Your instructions => In the material below, find the line that contains "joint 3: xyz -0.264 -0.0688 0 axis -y" and the line that contains "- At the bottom", then write out exactly those two lines and everything between them.

Data section =>

--------------------------------

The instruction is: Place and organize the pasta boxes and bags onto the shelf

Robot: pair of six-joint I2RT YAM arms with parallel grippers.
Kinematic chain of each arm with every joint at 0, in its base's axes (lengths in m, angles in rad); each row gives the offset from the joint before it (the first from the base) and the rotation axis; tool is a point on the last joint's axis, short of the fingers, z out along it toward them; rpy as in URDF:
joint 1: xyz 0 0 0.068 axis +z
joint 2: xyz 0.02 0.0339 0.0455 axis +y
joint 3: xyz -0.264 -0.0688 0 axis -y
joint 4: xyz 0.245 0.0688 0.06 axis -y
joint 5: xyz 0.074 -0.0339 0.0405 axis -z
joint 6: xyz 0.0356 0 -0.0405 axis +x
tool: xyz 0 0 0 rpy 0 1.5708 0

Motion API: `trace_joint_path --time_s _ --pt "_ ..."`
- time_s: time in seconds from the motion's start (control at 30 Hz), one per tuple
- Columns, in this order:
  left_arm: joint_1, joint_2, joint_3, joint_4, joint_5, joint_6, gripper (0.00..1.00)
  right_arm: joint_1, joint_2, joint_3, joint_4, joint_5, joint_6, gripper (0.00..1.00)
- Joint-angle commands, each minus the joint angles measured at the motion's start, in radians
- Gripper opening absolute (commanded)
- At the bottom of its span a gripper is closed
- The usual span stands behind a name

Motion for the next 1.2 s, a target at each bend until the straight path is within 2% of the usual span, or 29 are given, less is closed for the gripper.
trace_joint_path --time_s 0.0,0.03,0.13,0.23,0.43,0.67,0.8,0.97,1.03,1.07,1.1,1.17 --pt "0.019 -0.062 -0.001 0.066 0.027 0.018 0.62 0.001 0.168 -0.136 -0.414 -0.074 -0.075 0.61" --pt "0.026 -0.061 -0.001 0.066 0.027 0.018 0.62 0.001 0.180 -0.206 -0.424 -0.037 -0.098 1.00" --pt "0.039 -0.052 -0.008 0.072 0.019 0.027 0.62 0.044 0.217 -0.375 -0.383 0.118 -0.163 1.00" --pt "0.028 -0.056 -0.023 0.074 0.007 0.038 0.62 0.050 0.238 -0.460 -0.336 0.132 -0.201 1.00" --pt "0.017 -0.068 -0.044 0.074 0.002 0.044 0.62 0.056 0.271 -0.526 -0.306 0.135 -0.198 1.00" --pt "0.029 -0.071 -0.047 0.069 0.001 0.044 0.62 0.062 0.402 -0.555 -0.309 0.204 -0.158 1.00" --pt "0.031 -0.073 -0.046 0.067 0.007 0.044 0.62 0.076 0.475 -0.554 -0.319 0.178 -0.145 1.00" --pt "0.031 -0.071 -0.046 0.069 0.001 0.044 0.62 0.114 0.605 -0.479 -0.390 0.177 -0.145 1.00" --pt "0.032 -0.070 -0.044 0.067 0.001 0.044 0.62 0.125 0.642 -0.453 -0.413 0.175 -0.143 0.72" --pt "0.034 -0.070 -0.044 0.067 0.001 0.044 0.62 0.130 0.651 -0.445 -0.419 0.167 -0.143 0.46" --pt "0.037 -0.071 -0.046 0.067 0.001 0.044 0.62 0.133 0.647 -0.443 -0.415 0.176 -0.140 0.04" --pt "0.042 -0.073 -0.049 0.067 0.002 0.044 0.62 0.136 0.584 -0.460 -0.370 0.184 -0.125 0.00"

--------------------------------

Exercise answer =>
joint 3: xyz -0.264 -0.0688 0 axis -y
joint 4: xyz 0.245 0.0688 0.06 axis -y
joint 5: xyz 0.074 -0.0339 0.0405 axis -z
joint 6: xyz 0.0356 0 -0.0405 axis +x
tool: xyz 0 0 0 rpy 0 1.5708 0

Motion API: `trace_joint_path --time_s _ --pt "_ ..."`
- time_s: time in seconds from the motion's start (control at 30 Hz), one per tuple
- Columns, in this order:
  left_arm: joint_1, joint_2, joint_3, joint_4, joint_5, joint_6, gripper (0.00..1.00)
  right_arm: joint_1, joint_2, joint_3, joint_4, joint_5, joint_6, gripper (0.00..1.00)
- Joint-angle commands, each minus the joint angles measured at the motion's start, in radians
- Gripper opening absolute (commanded)
- At the bottom of its span a gripper is closed

Fully answered, the exercise is complete.